> **AIM OF THE EXERCISE**:
Each line of the material below that holds the word "camera" needs to be copied.

> **ENTRIES SUPPLIED**:
((
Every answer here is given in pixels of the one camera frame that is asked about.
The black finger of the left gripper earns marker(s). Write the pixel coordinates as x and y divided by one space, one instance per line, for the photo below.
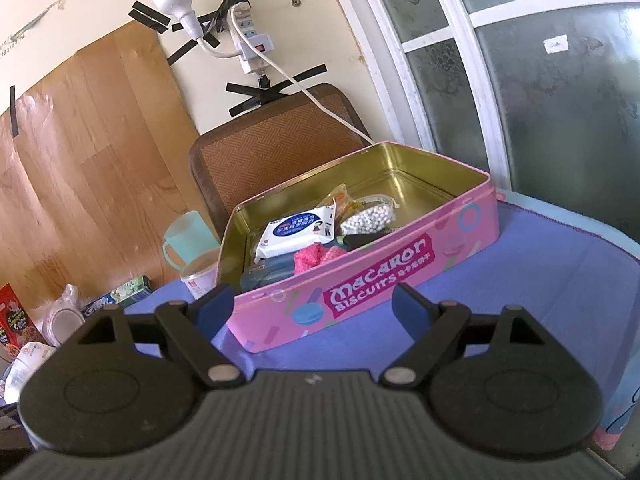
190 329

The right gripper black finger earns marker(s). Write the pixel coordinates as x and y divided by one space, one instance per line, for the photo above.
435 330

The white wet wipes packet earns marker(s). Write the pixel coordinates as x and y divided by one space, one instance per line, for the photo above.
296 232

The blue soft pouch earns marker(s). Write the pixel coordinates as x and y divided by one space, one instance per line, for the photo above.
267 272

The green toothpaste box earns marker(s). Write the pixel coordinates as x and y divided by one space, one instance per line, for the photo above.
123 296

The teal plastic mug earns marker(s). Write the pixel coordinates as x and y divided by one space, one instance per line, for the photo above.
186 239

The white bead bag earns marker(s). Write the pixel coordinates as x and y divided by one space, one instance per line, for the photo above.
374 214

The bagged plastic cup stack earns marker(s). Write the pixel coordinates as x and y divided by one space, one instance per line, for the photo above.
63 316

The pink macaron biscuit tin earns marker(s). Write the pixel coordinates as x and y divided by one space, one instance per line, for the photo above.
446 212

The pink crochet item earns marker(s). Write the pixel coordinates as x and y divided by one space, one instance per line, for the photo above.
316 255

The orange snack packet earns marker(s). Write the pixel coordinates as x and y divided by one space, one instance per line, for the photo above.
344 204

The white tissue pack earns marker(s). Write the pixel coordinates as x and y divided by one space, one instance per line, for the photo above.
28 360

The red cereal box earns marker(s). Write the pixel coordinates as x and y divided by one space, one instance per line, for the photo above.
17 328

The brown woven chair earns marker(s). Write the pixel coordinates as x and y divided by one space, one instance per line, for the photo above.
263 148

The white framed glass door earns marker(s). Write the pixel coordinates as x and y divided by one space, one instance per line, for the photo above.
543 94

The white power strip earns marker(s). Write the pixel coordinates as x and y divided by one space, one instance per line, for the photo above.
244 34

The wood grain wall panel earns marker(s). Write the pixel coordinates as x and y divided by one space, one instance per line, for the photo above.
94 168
))
((
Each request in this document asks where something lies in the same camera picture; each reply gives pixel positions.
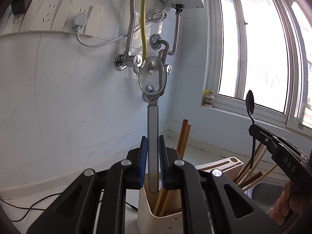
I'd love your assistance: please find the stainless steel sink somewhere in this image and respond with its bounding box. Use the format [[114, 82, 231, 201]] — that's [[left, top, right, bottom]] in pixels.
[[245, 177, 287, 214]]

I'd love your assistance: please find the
))
> **SOLUTION FOR THIS TASK**:
Every answer here is given in pixels of the one camera frame that is asked about.
Each request in this document asks where something lies in the same camera picture; each reply gives pixel positions.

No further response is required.